Re: using net-snmp at scale with one process and one socket

2021-11-11 Thread Neil Mckee
I'm happy to share the changes I made to the library,  but they were
minimal.  Really just:

(a)  adding this hook to snmp_api.c to allow response packets to be
fed back in...

// add hook to allow this to be called from outside
void snmp_sess_receive_packet(void *sessp, u_char *packet, int length,
struct sockaddr *from, int from_len)
{
  struct session_list *slp = (struct session_list *) sessp;
  if(slp) {
netsnmp_session *sp = slp->session;
struct snmp_internal_session *isp = slp->internal;
netsnmp_transport *transport = slp->transport;
if(transport && transport->sock > 0 && sp && isp && isp->requests) {
  // The opaque is expected to be malloc'd by the transport
receive fn
  // because it is then freed by _sess_process_packet() later.
  void *from2 = malloc(from_len);
  memcpy(from2, from, from_len);
  int rc = _sess_process_packet(sessp, sp, isp, transport, from2,
from_len, packet, length);
  if(rc && sp->s_snmp_errno) SET_SNMP_ERROR(sp->s_snmp_errno);
}
  }
}

(b) In snmpusm.c,  declaring usm_build_probe_pdu() as a global
function (by removing "static").

(c) reworking snmpusm.c to use a hash-table of lists,  instead of just
one (struct usmUser *) list.  This was a bigger change,  but it was
also a _breaking_ change because there is an SNMP v3 agent table that
expects a certain ordering here.  I think the right compromise might
be to use a tree-structure so that lookups are efficient while
ordering is preserved,  or better still just use a hash table and
change the agent code to comb through the table any time it wants a
GET_NEXT.  But either way that is a big change for such an obscure
benefit,  and extra care would need to be taken - especially in the
presence of multiple threads.

Unfortunately the other code I wrote to interface between the rest of
the application and the library is too intertwined with product code
to share just as it is.  But I'd be happy to discuss choices if
someone were to look at this.  For now I can share this psuedo code
outline below, which is probably more helpful anyway.

Notes:
(1)  I used a red-black-tree for the retry-timeout collection when it
might have been more appropriate to use a binary-heap(?)
(2)  I had to maintain separate hash lookups keyed by reqid and msgid
so that processing SNMPv3 responses could work the same way as for
SNMPv2.  For v3 responses the msgid appears unencrypted, while the
reqid only emerges after decryption is successful.
(3) Since a response might come in for a request that has already been
retried the request-pdu needs to keep the list of all attempts made so
far.
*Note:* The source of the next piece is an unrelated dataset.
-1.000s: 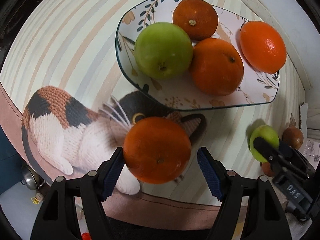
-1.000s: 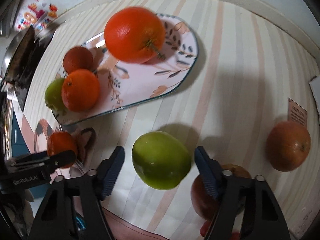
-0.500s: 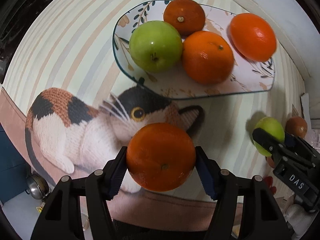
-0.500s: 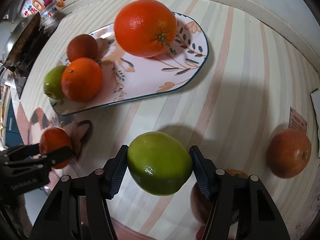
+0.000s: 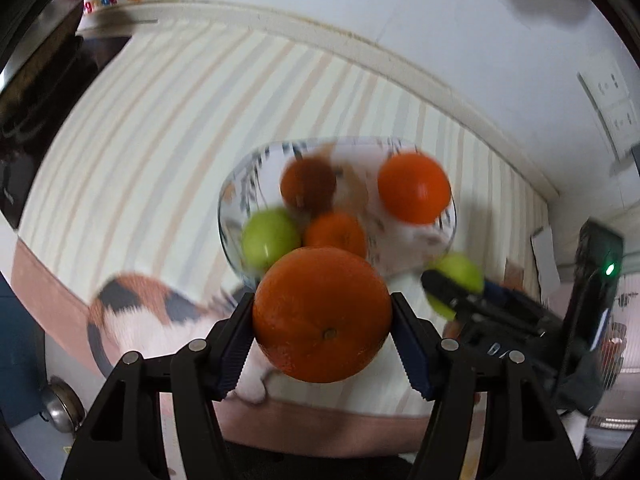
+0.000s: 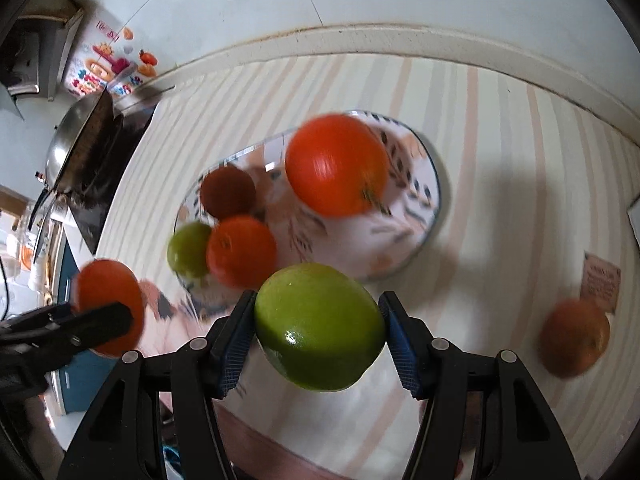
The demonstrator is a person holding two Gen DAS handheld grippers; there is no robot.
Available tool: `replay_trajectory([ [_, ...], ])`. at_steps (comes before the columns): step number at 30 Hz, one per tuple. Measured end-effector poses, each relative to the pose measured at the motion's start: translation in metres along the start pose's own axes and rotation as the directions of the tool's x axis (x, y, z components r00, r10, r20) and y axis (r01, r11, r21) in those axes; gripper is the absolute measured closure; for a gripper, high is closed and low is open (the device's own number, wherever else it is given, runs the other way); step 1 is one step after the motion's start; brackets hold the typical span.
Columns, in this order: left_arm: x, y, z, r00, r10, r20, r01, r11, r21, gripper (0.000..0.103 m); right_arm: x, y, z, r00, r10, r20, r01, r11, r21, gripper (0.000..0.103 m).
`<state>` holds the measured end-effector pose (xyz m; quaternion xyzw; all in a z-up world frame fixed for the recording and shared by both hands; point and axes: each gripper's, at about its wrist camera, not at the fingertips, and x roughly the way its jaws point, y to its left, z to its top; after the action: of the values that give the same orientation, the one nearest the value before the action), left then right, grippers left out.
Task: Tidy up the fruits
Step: 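Place the tangerine and green apple on the plate and open both tools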
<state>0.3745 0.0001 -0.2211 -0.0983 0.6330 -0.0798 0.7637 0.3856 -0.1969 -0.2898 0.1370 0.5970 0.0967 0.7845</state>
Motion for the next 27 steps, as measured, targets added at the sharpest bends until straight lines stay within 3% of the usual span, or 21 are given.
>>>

Those requests are kept in an ordered list by the pdu and only
deleted when the pdu life-cycle is complete.
(4) It might have worked better to make the Request object be the
callback magic pointer, rather than the more persistent "Target"
object,  which then needs yet another hash table lookup to get to the
original request that matches the pdu.  I think this was to make sure
it was OK to delete a request at any time,  but in practice the
lifecycle is clear so maybe there is one indirection too many in this
scheme.

The cast of characters here are:
snmp - one persistent object representing this wrapper
  \_target - one mostly-persistent object for each remote target IP
  \_pdu - query and response objects
 |_request - individual attempt

// the callback function given to the library.  Called after
snmp_timeout() or snmp_sess_receive_packet()
SNMP_callback(int op, netsnmp_session *ss, int reqid, netsnmp_pdu
*pdu, void *magic) {
  target = (target)magic;
  req = removeFromHashTable(target->requestsByReqid, pdu->reqid)
  // process Pdu/error and call back to client
  // now we can finally clean up
  for(req in pdu->requests) {
 // make sure req is removed from all 5 collections:
 removeFromList(pdu->requests, req)
 removeFromTree(snmp->timeoutTree, req)
 removeFromHashTable(target->requestsByReqid, pdu->reqid)
 removeFromHashTable(snmp->requestsByReqId, req->reqid)
 removeFromHashTable(snmp->requestsByMsgId, req->msgid)
 delete(req)
  }
}

// sending a request
SNMP_sendRequest(pdu, target) {
  long reqid = snmp_sess_async_send(target->sessp, pdu, SNMP_callback, target)
  req = newRequest(target, pdu, reqid)
  // req goes in up to 5 collections:
  addToList(pdu->requests,req)
  addToHashTable(target->requestsByReqId, reqid)
  addToTree(snmp->timeoutTree, req)
  addToHashTable(snmp->requestsByReqId, reqid, req);
  if(pdu->version == 3)
 addToHashTable(snmp->requestsByMsgId, pdu->msgid, req);
}

// this is called every 100mS or so
SNMP_timeout(snmp) {
 while((req = timedOutRequest(snmp)) != NULL) {
removeReqFromTimeoutTree(req);
snmp_sess_timeout(req->target->sessp);
 }
}

// this is called when a response packet appears on the socket as a
result of select() or poll()
SNMP_response(snmp, socket, msg) {
 Request req=NULL;
 long version=0,msgid=0,reqid=0;
 

Re: using net-snmp at scale with one process and one socket

2021-10-22 Thread Wes Hardaker via Net-snmp-coders
Neil Mckee  writes:

> You are very welcome. Let me know if you want to discuss any of the
> particulars.

Well, the biggest question in my mind is: are you willing to contribute
the patches back?

It's unclear if any of them break backwards compatability (which we
always strive for), but certainly many of them would not.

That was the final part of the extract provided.